En primer lugar, date un tiempo para hablar con la persona implicada en el engaño. Es mejor que esperes a estar más tranquilo para poder expresar cómo te sientes de una forma asertiva. De lo contrario, el distanciamiento podría ir a más. Es importante que escuches las razones por las que otra persona decidió mentirte. Nunca se debe mentir en algo importante, sin embargo, puede que detrás de esa decisión haya buenas intenciones, por ejemplo, protegerte de algo. Evita hacer un juicio de valor sobre la situación en general: algunas personas se sienten ridículas tras haber sido engañadas. Piensa que en esencia, la única persona que hace el ridículo es aquella que miente y que engaña al más puro estilo de un estafador emocional.

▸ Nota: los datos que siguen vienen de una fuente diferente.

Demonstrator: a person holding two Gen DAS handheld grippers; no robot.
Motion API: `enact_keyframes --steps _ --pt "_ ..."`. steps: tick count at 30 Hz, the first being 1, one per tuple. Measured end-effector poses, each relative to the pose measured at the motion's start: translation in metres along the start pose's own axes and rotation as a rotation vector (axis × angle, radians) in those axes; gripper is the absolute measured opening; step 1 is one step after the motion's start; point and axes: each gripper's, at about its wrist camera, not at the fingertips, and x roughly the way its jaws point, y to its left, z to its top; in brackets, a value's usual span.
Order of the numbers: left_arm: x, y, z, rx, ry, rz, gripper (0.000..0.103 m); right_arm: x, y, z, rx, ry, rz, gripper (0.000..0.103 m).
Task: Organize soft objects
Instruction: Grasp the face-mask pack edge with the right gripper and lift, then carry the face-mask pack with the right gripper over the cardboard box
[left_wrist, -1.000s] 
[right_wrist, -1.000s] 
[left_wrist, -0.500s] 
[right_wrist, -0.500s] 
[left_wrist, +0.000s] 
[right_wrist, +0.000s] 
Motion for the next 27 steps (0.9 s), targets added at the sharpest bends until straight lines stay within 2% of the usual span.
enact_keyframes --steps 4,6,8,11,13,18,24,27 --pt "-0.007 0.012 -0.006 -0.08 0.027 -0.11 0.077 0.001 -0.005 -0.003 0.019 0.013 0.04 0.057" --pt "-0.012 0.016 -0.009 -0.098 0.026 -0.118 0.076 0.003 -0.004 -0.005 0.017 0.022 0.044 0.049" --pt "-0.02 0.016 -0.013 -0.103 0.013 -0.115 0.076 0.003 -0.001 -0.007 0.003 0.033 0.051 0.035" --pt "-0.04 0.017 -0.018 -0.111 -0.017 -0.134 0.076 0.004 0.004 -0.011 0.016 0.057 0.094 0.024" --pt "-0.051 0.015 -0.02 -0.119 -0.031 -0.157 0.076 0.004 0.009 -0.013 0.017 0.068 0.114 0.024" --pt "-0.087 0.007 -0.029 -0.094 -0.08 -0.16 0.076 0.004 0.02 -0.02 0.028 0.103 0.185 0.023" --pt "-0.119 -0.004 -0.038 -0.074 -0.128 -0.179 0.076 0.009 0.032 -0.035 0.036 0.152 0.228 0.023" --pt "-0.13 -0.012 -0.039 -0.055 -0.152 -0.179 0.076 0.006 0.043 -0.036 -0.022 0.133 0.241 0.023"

En esencia, procesar una mentira puede ser tan difícil como procesar una verdad. Por ello, conviene relativizar ambos términos y vivir con la idea de que no todo es blanco o negro, sino que existen colores intermedios. Después de una mentira también puedes tomar decisiones importantes, por ejemplo, cortar el vínculo con la persona que te engañó si ves malas intenciones. Pero es importante que integres dicha mentira en tu mapa del mundo porque está claro que tu vida también cambiará en ese aspecto. Por ejemplo, si descubres que tu pareja te ha sido infiel, no puedes ignorar ese detalle porque te estarías engañando a ti mismo. Y un engaño, nunca hace bien ya sea causado por alguien externo o por ti mismo. Tómate las cosas con calma y respeta tu ritmo.